# [Exercise details]
Restate, word for word and with nothing added, the lines from the one containing "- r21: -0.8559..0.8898" through the last line of the material below.

○ ○ ○ ○ ○

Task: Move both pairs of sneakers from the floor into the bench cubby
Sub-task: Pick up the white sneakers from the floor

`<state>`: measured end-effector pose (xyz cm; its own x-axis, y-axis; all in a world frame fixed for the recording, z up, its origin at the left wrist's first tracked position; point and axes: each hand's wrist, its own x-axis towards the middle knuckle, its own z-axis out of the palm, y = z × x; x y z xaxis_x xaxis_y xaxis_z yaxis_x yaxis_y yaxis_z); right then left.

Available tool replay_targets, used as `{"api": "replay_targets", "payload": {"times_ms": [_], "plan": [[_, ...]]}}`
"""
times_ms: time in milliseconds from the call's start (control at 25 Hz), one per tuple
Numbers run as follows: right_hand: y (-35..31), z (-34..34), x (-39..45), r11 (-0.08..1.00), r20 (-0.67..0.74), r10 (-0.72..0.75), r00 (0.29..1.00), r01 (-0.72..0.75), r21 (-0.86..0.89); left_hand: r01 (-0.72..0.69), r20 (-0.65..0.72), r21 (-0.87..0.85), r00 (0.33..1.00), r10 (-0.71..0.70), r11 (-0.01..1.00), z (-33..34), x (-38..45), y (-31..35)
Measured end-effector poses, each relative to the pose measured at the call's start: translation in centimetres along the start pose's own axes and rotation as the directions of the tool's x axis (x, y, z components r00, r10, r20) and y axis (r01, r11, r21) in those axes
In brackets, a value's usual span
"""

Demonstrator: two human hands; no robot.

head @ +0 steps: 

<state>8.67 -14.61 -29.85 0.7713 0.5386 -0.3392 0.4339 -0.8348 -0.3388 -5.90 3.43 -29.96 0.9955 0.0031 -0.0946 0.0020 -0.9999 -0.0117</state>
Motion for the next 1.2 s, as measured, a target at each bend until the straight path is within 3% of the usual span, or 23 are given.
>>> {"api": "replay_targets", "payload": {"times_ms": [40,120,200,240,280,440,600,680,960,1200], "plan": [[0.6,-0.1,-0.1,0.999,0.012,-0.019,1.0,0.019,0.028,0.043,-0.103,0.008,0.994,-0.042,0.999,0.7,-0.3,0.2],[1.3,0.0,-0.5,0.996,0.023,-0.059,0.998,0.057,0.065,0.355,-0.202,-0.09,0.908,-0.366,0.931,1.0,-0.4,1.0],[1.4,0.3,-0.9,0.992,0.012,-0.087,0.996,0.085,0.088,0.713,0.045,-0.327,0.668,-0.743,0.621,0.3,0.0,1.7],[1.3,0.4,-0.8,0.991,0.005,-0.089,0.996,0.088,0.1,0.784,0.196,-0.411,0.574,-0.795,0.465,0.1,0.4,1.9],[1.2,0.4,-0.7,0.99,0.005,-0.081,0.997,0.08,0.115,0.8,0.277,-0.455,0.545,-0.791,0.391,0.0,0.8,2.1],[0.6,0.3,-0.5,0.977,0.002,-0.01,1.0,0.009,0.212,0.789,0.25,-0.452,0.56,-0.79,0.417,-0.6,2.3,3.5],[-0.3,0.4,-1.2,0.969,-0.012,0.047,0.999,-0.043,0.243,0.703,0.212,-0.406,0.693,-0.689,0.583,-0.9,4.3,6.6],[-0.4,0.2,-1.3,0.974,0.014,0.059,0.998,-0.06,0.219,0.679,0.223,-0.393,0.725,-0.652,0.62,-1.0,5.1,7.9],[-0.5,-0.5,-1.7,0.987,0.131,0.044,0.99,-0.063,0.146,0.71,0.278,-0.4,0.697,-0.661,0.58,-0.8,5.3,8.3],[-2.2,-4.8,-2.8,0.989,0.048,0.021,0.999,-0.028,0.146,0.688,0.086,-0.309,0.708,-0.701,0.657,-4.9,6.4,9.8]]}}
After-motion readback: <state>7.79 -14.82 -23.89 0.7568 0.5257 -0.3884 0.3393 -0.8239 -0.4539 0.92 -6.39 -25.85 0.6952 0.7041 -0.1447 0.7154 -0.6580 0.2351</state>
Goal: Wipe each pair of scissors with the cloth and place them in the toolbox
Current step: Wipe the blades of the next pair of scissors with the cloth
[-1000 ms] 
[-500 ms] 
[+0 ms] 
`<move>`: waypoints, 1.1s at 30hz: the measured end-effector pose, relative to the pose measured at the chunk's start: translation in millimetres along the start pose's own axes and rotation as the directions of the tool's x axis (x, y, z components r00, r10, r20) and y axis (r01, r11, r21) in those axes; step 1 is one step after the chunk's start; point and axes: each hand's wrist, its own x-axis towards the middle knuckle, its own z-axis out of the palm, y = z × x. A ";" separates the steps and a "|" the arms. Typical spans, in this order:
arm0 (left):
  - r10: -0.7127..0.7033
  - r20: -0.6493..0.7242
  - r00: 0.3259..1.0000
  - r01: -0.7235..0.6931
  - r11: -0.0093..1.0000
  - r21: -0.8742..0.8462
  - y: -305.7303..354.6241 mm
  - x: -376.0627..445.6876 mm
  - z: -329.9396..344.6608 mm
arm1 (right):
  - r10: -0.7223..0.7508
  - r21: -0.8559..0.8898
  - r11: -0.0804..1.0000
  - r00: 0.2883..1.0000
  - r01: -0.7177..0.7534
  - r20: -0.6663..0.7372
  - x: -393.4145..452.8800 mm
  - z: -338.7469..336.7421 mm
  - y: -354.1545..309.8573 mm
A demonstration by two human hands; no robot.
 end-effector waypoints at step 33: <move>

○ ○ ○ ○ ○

# [Solution to this exercise]
  - r21: -0.8559..0.8898
  - r11: -0.0804..1.0000
  - r00: 0.2883..1.0000
  - r01: -0.7177..0.7534
  - r20: -0.6663..0.7372
  - x: -393.4145..452.8800 mm
  - z: -338.7469..336.7421 mm
  - y: -354.1545..309.8573 mm
A demonstration by two human hands; no robot.
 end-effector waypoints at step 33: <move>

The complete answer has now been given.